Was der Krieg hinterlässt
Essen (epd). Starr ist sein Blick, soweit man die Augen unter dem Helm überhaupt erkennen kann. Das Gewehr hält der Soldat der US-Marine fest in der Hand. Der Betrachter des Fotos kann erahnen, dass der Mann, der im Vietnamkrieg vom Kriegsfotografen Don McCullin abgelichtet wurde, Schreckliches erlebt haben muss. Die Grausamkeiten selbst sind auf dem Bild aber nicht zu sehen. Genau darin liegt die Aussagekraft der neuen Ausstellung "Conflict, Time, Photography" im Essener Folkwang Museum: Sie zeigt Bilder über den Krieg, ohne die Brutalität in allen Einzelheiten darzustellen.
Fotografien
Von Freitag an bis zum 5. Juli sind in dem Essener Museum Bilder von 35 Fotografen von Kriegen und Konflikten rund um den Globus zu sehen. Entgegen der üblichen Bilder mitten aus dem Krieg gehe es "um die Spuren, die der Krieg hinterlassen hat, um die Nachwirkungen, die Erinnerungen und nicht zuletzt um die Verletzungen, die Menschen, Häuser und Landschaften erlitten haben", sagte der stellvertretende Museumsdirektor Hans-Jürgen Lechtreck bei der Vorstellung der Schau.
Folgen von Kriegen
Gezeigt werden Bilder, die unmittelbar nach einem Kampf oder aber Tage, Monate oder Jahrzehnte später aufgenommen wurden. Die ältesten stammen aus dem Jahr 1855, vom damaligen Krimkrieg, die jüngsten Aufnahmen sind 2013 in Westflandern an Orten entstanden, an denen fahnenflüchtige Soldaten im Ersten Weltkrieg erschossen wurden.

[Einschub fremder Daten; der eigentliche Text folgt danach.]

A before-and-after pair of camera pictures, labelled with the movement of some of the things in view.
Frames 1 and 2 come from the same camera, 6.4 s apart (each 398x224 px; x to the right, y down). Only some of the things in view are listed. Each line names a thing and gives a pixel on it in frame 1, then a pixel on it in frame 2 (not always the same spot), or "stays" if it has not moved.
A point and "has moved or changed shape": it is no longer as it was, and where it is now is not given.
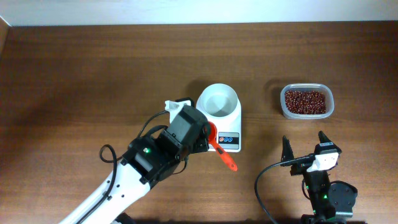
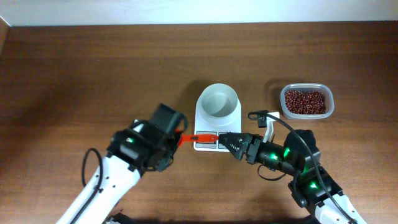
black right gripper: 304,166 -> 252,149
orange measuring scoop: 212,132 has moved or changed shape
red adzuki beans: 305,102 stays
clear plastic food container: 306,101 stays
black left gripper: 200,145 -> 174,144
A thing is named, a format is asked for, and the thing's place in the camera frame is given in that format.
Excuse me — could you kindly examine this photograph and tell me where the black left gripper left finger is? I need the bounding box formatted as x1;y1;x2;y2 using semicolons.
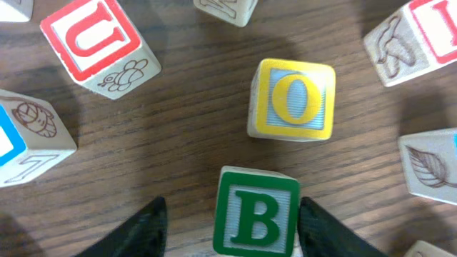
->
76;196;168;257

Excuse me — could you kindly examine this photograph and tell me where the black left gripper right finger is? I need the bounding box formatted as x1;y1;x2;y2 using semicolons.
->
298;197;386;257

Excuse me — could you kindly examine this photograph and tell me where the green B block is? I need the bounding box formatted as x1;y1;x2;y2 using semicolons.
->
213;166;300;257

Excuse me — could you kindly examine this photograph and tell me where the blue L block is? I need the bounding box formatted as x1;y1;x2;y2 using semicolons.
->
398;128;456;205

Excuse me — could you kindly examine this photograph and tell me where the blue P block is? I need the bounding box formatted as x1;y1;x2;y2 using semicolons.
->
1;89;77;188

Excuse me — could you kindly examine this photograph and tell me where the red U block upper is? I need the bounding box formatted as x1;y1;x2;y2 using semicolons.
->
40;0;161;100

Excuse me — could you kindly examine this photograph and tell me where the red I block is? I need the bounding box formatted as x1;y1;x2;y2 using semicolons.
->
363;0;456;87

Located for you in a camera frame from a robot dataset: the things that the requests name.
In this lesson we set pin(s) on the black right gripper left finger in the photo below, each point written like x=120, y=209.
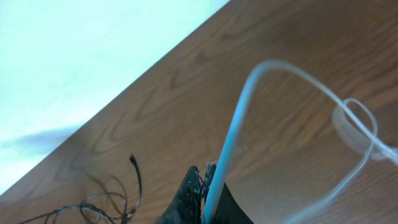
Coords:
x=185, y=208

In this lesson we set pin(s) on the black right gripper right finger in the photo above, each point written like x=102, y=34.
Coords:
x=228, y=211

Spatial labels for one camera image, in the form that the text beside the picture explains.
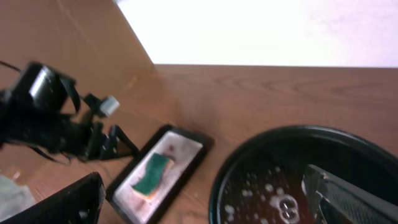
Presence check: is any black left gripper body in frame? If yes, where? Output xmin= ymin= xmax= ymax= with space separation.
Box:
xmin=0 ymin=90 xmax=105 ymax=162

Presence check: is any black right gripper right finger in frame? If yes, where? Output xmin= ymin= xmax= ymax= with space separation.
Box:
xmin=302 ymin=164 xmax=397 ymax=223

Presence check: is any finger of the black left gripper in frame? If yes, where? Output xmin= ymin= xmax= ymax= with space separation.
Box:
xmin=99 ymin=125 xmax=139 ymax=161

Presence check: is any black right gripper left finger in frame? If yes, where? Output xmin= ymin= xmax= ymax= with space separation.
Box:
xmin=1 ymin=172 xmax=106 ymax=224

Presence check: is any green yellow sponge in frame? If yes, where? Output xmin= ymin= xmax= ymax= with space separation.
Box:
xmin=131 ymin=153 xmax=174 ymax=198

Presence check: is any black rectangular soapy tray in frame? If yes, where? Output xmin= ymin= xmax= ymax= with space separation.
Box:
xmin=106 ymin=124 xmax=214 ymax=224

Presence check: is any round black tray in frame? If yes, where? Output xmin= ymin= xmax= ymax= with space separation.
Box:
xmin=209 ymin=126 xmax=397 ymax=223

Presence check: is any brown cardboard side panel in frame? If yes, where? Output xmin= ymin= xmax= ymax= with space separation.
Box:
xmin=1 ymin=1 xmax=169 ymax=123

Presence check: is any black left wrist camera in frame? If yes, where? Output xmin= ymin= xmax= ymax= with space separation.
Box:
xmin=10 ymin=61 xmax=81 ymax=113

Ethik des Kriegsjournalismus
Schon im Krimkrieg (1853-1856) stellte sich die Frage, wie es Fotografen im Krieg mit der Wahrheit halten. Denn es bestehen bis heute Zweifel, ob es wirklich so viele Kanonenkugeln waren, die vor der russischen Stellung in Sewastopol gelegen haben - oder ob das Foto manipuliert wurde.
Um die wirklichen Folgen des Irakkrieges deutlich zu machen, reiste die französische Fotografin Sophie Ristelhueber 1991 in die Golfregion. Ihre Bilder, auf einer großen Leinwand zusammengestellt, deuten mit Einschusslöchern, Gefechtsgräben und brennenden Ölfeldern das Ausmaß an Schaden an, den der Krieg hinterlassen hat. Die fatalen Folgen der Atombombenabwürfe auf Hiroshima und Nagasaki haben japanische Fotografen zum Thema gemacht und ihre Eindrücke von traumatisierten Menschen und zerstörter Landschaft ins Bild gesetzt.
An den Bürgerkrieg im Libanon in den 70er Jahren erinnern die gezeigten Fotos zahlreicher Automotoren. Der Konflikt wurde vor allem mit Autobomben geführt. In Nordirland herrschte während der jahrzehntelangen Unruhen Angst und Schrecken, wie die Bilder von Gesichtern der Menschen aus damaliger Zeit zum Ausdruck bringen.
Die Ausstellung war bereits in der Londoner Tate Modern Galerie zu sehen. Für die Schau im Folkwang Museum wurde die Präsentation um Fotos erweitert, die die Zerstörungen nach dem Zweiten Weltkrieg in Essen und umliegenden Städten zeigen. Fotografen aus der ganzen Welt reisten damals an, um die Industrielandschaft, die in Schutt und Asche lag, festzuhalten.
Persönliche Schicksale
Der damalige Essener Lokalreporter Willy van Heekern gehörte zu den Fotografen, die nicht nur die zerstörten Industrieanlagen ablichtete, sondern auch an dem persönlichen Schicksal der Menschen interessiert war. Besonders eindrucksvoll sind Fotos aus einer Wohnung, in der Bomben keinen Stein auf dem anderen gelassen haben. "Uns kommt es mit der Ausstellung darauf an zu zeigen, wie aus individueller Geschichte eine Gesamthistorie wird", sagte der stellvertretende Museumsleiter Lechtreck.
Von Köln ist auf den Fotos kaum etwas wiederzuerkennen, alles scheint in Schutt und Asche gelegt worden zu sein. Dass der Krieg aber den Überlebenden nicht alle Lebensfreude genommen hat, lässt sich an einer Fotografie aus dem Jahre 1949 ausmachen: Damals wurde mitten in Trümmern wieder Karneval gefeiert.